**REQUIRED ACTION:**
Wherever the word "robot" appears in a line of the records, copy that line.

**RECORDS FOR THE EXERCISE:**
↓↓↓

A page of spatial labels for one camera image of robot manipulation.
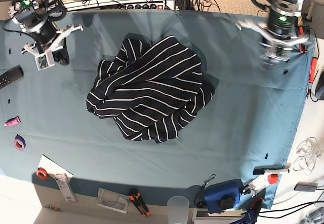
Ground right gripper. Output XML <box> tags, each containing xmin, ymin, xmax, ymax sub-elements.
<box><xmin>21</xmin><ymin>20</ymin><xmax>83</xmax><ymax>71</ymax></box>

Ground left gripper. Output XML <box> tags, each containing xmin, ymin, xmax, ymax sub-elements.
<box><xmin>236</xmin><ymin>19</ymin><xmax>303</xmax><ymax>66</ymax></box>

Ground navy white striped t-shirt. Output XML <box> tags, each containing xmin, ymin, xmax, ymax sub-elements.
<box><xmin>86</xmin><ymin>36</ymin><xmax>215</xmax><ymax>143</ymax></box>

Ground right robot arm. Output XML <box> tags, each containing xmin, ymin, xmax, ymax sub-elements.
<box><xmin>3</xmin><ymin>0</ymin><xmax>83</xmax><ymax>71</ymax></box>

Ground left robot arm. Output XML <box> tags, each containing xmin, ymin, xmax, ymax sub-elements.
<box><xmin>236</xmin><ymin>0</ymin><xmax>310</xmax><ymax>66</ymax></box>

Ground orange black clamp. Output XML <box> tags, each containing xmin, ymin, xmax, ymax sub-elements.
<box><xmin>298</xmin><ymin>25</ymin><xmax>311</xmax><ymax>54</ymax></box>

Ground black remote control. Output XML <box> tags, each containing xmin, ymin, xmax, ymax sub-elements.
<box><xmin>0</xmin><ymin>65</ymin><xmax>24</xmax><ymax>89</ymax></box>

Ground black computer mouse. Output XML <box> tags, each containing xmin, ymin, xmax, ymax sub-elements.
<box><xmin>315</xmin><ymin>71</ymin><xmax>324</xmax><ymax>100</ymax></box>

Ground pink tube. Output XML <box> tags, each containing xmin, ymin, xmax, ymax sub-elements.
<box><xmin>4</xmin><ymin>117</ymin><xmax>21</xmax><ymax>127</ymax></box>

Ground purple tape roll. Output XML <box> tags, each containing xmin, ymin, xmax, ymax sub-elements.
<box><xmin>14</xmin><ymin>134</ymin><xmax>26</xmax><ymax>151</ymax></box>

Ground teal table cloth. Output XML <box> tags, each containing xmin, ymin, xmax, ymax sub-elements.
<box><xmin>1</xmin><ymin>10</ymin><xmax>315</xmax><ymax>205</ymax></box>

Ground white zip ties bundle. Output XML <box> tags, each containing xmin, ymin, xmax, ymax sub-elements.
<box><xmin>292</xmin><ymin>137</ymin><xmax>323</xmax><ymax>176</ymax></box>

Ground white paper sheet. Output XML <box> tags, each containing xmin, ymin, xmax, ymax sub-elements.
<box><xmin>38</xmin><ymin>155</ymin><xmax>73</xmax><ymax>181</ymax></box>

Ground orange tape roll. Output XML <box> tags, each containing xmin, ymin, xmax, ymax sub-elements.
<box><xmin>36</xmin><ymin>167</ymin><xmax>49</xmax><ymax>180</ymax></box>

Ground packaged item with barcode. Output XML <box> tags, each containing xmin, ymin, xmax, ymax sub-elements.
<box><xmin>54</xmin><ymin>173</ymin><xmax>77</xmax><ymax>203</ymax></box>

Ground black marker pen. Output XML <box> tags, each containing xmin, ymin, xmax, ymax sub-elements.
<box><xmin>253</xmin><ymin>167</ymin><xmax>290</xmax><ymax>175</ymax></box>

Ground small red block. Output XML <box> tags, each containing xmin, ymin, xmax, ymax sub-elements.
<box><xmin>268</xmin><ymin>174</ymin><xmax>279</xmax><ymax>184</ymax></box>

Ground grey adapter box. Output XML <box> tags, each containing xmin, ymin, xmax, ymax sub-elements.
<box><xmin>294</xmin><ymin>183</ymin><xmax>317</xmax><ymax>192</ymax></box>

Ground clear plastic bag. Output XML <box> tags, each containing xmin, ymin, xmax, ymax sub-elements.
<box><xmin>96</xmin><ymin>188</ymin><xmax>129</xmax><ymax>214</ymax></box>

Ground blue clamp with black knob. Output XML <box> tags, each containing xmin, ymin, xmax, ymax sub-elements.
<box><xmin>203</xmin><ymin>181</ymin><xmax>241</xmax><ymax>214</ymax></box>

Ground orange black cutter pliers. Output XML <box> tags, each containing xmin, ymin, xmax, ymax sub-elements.
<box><xmin>129</xmin><ymin>188</ymin><xmax>150</xmax><ymax>216</ymax></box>

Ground frosted plastic cup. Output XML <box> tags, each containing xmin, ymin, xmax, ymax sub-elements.
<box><xmin>167</xmin><ymin>196</ymin><xmax>190</xmax><ymax>224</ymax></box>

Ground orange handled tool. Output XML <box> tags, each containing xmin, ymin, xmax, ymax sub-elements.
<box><xmin>309</xmin><ymin>57</ymin><xmax>317</xmax><ymax>84</ymax></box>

↑↑↑

**WRITTEN ANSWER:**
A page of spatial labels for one camera image of robot manipulation.
Ground right robot arm. Output XML <box> tags, each containing xmin, ymin, xmax, ymax sub-elements.
Ground left robot arm. Output XML <box> tags, each containing xmin, ymin, xmax, ymax sub-elements.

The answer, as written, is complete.